Gestern Abend fand um 19.00 Uhr im Designforum im Museumsquartier Wien ein Vortrag des bekannten und zahlreich ausgezeichneten Typografen und Grafiker Kurt Weidemann statt. Der Mann, der die Hausschrift von Mercedes-Benz, die Coprporate A.S.E (hier ein interessantes Präsentations-pdf), entworfen, den Auftritt der Deutschen Bahn, von Porsche und vielen anderen Unternehmen geprägt hat, sprach gestern zu einem großen und begeisterten Publikum. Die TGA (Typographische Gesellschaft Austria) veranstaltete dieses Ereignis mit dem Thema Der mühsame Weg vom Konzept bis zur Ausführung. Professor Weidemann nahm dies gleich auf und meinte es solle doch mühselig heißen, denn Mühe könne ja auch selig machen. Mit viel Humor und Elan präsentierte der noch aus der der alten Schule der Typografie stammende Deutsche einige seiner Arbeiten und erzählte unterhaltsame Anekdoten. „Ich hab das Sperren der Versalien damals schon nach einem halben Jahr kapiert, ihr habt es längst vergessen. Bei euch wird das Wort VERLAG zu Verl AG.“ Kein Wunder, dass Herr Weidemann diesen Eindruck von uns hat, man braucht ja nur eine Blick in eine beliebe Zeitschrift zu werfen und sich über den allgemeinen Umgang mit Versalien schlau machen.

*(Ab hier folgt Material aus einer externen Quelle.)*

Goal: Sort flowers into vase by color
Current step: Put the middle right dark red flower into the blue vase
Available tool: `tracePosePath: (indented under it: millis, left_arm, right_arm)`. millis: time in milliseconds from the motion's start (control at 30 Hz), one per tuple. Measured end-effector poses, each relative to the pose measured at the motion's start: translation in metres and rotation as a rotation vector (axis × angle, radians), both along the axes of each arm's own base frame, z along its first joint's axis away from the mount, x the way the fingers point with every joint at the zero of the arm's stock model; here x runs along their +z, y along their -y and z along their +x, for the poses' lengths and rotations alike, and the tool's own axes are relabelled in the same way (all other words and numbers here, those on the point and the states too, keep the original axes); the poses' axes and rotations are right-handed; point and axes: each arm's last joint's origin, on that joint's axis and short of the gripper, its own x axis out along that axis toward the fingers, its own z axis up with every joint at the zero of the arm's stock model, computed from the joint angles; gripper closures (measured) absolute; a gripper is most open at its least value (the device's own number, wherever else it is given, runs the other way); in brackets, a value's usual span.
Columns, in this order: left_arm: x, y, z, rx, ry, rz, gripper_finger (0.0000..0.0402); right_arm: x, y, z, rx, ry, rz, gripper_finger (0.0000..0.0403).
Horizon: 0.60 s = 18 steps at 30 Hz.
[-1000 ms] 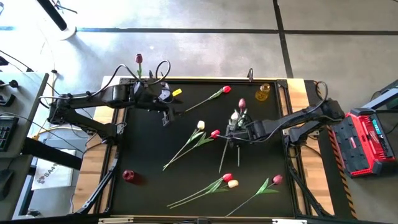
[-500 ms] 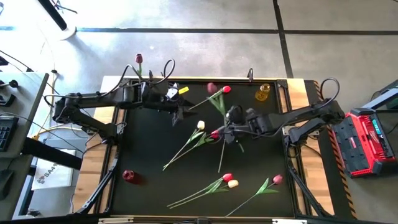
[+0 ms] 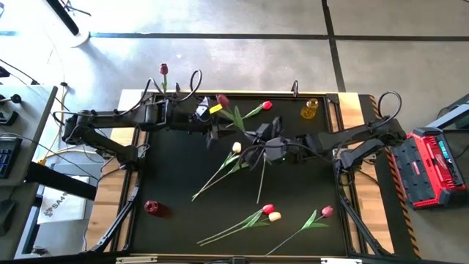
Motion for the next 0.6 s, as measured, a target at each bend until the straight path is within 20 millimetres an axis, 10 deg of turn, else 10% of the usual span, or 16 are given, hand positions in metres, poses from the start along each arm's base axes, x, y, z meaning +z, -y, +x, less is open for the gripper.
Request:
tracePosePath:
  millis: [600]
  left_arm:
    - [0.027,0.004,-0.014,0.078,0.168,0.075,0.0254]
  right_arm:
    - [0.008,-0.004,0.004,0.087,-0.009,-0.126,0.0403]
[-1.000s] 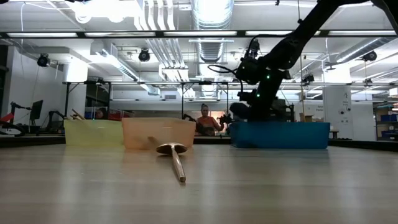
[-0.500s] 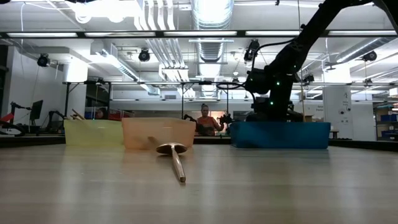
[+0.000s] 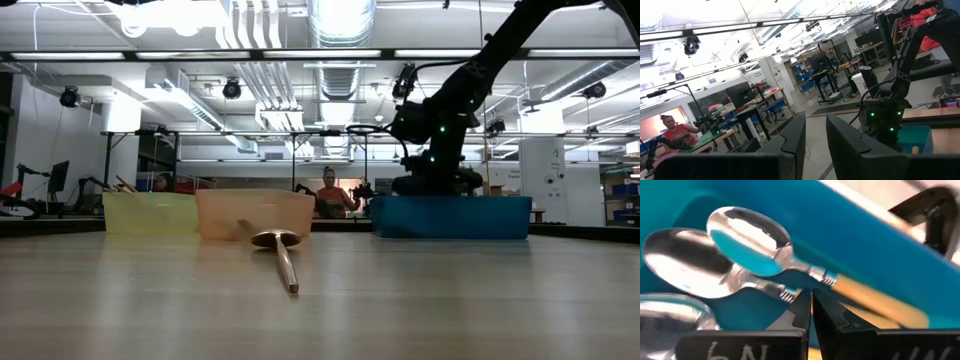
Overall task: Sort silverware by color (type)
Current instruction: Put the yellow spoon into the blue bin
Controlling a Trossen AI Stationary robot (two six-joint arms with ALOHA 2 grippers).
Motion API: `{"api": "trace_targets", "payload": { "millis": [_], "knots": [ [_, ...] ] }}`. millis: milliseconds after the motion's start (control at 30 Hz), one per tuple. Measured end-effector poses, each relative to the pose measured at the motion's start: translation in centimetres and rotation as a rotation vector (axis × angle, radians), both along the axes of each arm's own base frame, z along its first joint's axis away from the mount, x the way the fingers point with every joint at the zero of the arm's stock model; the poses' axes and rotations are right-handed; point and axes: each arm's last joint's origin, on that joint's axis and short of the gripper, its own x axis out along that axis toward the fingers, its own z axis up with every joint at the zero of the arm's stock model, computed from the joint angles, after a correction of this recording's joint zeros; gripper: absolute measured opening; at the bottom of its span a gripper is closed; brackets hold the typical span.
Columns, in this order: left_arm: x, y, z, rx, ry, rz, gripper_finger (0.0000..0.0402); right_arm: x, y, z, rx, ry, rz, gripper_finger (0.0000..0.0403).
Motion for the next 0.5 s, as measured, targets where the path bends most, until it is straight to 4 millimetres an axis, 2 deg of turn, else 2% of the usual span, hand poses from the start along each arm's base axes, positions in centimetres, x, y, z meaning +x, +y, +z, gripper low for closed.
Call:
{"api": "trace_targets", "payload": {
  "millis": [200,500],
  "knots": [
    [0.0,0.0,0.0,0.0,0.0,0.0,0.0059,0.6,-0.8,-0.4,-0.074,-0.044,-0.006,0.0009],
    [0.0,0.0,0.0,0.0,0.0,0.001,0.0059,1.2,-1.0,-1.7,-0.071,-0.096,-0.008,0.0009]
  ]
}}
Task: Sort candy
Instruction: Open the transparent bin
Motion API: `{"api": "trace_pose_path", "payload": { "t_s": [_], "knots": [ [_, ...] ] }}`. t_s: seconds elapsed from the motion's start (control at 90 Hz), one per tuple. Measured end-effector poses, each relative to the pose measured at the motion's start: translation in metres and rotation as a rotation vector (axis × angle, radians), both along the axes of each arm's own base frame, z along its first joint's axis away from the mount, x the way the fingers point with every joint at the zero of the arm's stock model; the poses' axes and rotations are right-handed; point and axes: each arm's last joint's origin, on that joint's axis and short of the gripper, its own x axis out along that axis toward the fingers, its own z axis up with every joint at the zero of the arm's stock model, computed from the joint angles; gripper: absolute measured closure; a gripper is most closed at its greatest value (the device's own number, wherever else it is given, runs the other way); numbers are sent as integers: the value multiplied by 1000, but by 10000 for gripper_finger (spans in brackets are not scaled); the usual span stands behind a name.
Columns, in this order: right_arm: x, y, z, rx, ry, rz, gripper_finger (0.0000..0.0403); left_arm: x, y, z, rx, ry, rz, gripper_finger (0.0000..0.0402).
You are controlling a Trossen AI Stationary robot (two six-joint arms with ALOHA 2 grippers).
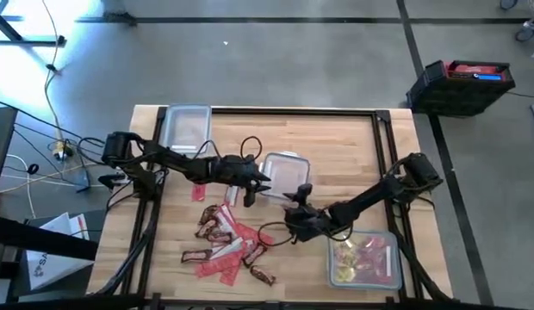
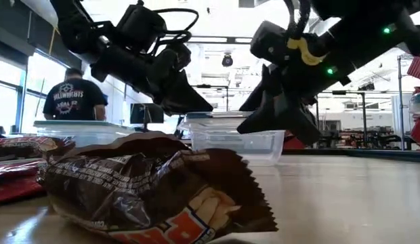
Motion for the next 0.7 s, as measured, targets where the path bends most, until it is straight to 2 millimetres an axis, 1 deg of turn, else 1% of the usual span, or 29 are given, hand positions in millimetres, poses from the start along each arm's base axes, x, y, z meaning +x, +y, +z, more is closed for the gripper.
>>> {"api": "trace_pose_path", "payload": {
  "t_s": [0.089, 0.167, 0.244, 0.344, 0.4, 0.467, 0.522, 0.578, 0.7],
  "knots": [
    [2, 2, 2, 38, -30, 18, 271, -1, -1, 1, -2, 1, -48, 275],
    [3, 0, 3, 92, -64, -3, 298, -3, -3, 6, -7, 5, -98, 275],
    [5, -2, 4, 171, -101, -33, 324, -9, -5, 17, -12, 6, -110, 275],
    [8, -5, 5, 258, -137, -54, 362, -19, -12, 36, -22, -8, -122, 275],
    [8, -6, 7, 292, -146, -59, 383, -24, -20, 47, -41, -26, -135, 275],
    [6, -6, 10, 325, -150, -60, 396, -33, -36, 50, -52, -35, -189, 275],
    [6, -8, 13, 338, -163, -68, 396, -41, -51, 45, -35, -12, -244, 275],
    [6, -10, 20, 347, -182, -69, 395, -47, -63, 42, -7, -3, -261, 275],
    [7, -16, 29, 365, -211, -77, 401, -53, -81, 35, 73, -14, -184, 275]
  ]
}}
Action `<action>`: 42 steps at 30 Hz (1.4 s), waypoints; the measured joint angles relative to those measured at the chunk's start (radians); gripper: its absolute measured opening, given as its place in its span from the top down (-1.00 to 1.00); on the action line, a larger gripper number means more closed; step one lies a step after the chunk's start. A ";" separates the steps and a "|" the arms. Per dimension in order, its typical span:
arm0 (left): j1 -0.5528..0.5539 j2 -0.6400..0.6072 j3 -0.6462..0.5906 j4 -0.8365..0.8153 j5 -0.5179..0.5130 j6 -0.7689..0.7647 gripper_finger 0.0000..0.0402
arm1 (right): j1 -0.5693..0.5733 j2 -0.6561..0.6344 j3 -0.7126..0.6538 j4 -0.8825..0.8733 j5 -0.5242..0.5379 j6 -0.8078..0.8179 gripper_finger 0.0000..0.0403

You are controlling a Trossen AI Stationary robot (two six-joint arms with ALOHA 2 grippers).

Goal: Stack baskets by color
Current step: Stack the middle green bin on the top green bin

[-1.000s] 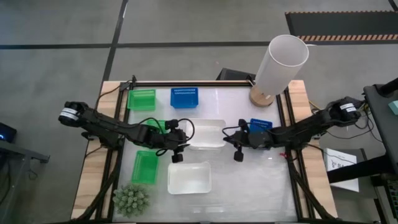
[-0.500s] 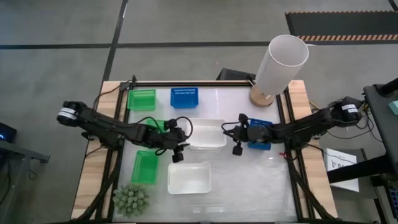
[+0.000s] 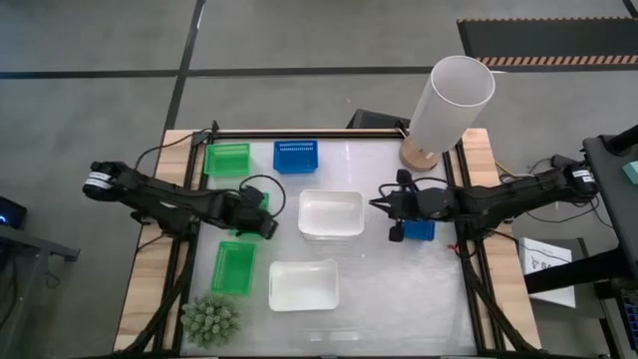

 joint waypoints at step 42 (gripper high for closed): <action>0.057 0.121 0.152 -0.204 0.004 0.605 0.99 | 0.000 -0.030 -0.034 -0.081 0.000 0.008 0.96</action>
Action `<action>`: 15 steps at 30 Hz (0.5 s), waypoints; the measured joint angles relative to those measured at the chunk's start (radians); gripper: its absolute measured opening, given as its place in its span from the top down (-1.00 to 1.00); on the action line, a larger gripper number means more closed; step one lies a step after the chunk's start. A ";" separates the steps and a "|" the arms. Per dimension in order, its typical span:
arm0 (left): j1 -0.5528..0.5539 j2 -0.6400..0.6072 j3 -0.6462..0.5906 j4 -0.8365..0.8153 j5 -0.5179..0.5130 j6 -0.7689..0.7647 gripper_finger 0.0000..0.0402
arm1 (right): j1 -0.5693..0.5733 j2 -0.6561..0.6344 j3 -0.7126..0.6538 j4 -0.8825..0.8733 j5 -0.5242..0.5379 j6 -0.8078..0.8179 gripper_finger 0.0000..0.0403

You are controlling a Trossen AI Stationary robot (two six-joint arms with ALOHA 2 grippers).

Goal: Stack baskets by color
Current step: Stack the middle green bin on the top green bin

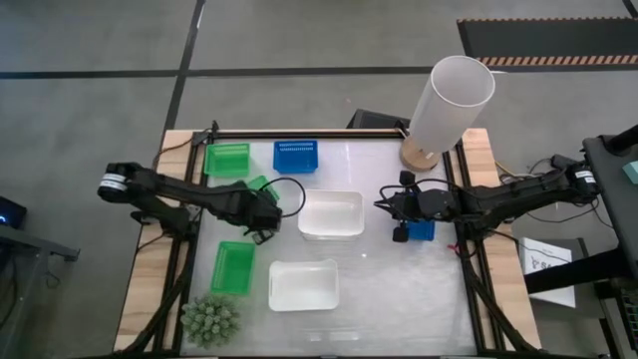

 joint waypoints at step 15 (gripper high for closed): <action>0.146 -0.249 -0.025 -0.041 -0.006 0.803 1.00 | 0.000 0.000 0.000 0.007 0.000 0.017 0.96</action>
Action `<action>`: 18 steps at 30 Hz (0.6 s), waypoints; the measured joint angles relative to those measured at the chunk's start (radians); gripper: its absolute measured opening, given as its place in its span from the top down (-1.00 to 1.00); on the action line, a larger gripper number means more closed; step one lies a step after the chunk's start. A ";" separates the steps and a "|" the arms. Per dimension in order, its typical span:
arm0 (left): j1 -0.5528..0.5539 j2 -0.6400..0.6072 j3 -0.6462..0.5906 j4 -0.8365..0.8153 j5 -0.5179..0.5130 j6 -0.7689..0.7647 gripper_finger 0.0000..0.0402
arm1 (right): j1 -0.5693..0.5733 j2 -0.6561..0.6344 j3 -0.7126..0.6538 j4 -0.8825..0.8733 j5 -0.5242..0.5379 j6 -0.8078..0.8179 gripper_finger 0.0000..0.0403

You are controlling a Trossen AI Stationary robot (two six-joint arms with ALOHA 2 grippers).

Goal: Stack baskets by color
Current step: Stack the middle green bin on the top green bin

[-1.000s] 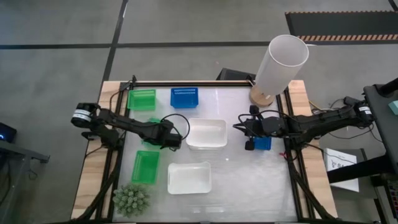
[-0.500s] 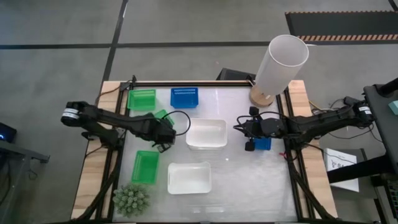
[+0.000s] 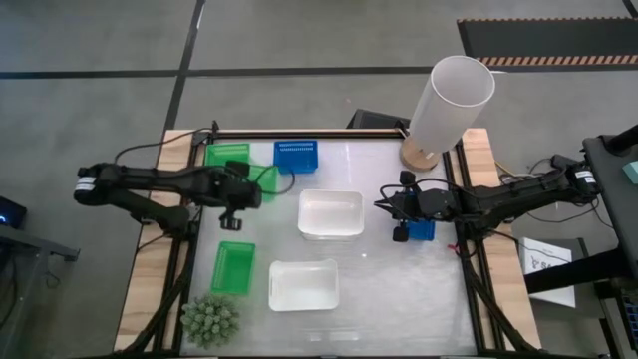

Über den damaligen Porscheschriftzug erklärte er, dass er ihn um einiges höher machte, da der alte so aussah „als wäre da ein LKW fünfmal drübergefahren. Eigentlich hab ich’s noch höher gemacht, damit ich mich dann auf die Höhe, die ich wolle runterhandeln lassen konnte.“ Auch die damals unantastbare Hausfarbe von Porsche hat er von einem dunklen Bordeauxrot in ein etwas helles Rot geändert mit der damaligen Begründung vor den Entscheidungsträgern: „Kennen Sie den Unterschied zwischen arteriellem und venösen Blut? Das venöse Blut ist dunkler, fließt langsamer und transportiert all die Schadstoffe ab. Das arterielle Blut ist dagegen heller, fließt schnell und ist sauerstoffreich. Was verkaufen Sie eigentlich, meine Herren?“
Leider verging die dreiviertel Stunde des Vortrags wie im Flug, obwohl ich gerne noch mehr Geschichten aus dem spannenden Leben Kurt Weidemanns gehört hätte. Dass er bereits 83 Jahre alt ist, würde wohl niemand schätzen, wenn man ihn so reden hört. Noch habe ich mir keine seiner Bücher zugelegt, doch demnächst werde ich dies sicher tun. Bis dahin hab ich ja noch Die Neue Typographie von Jan Tschichold, mit dem Weidemann übrigens auch zusammengearbeitet hat. Sonst bin ich bereits auf den nächsten Vortrag im MQ am 22. November 2006 mit Verena Gerlach über das Thema Gestalten von und mit Buchstaben in allen Dimensionen gespannt.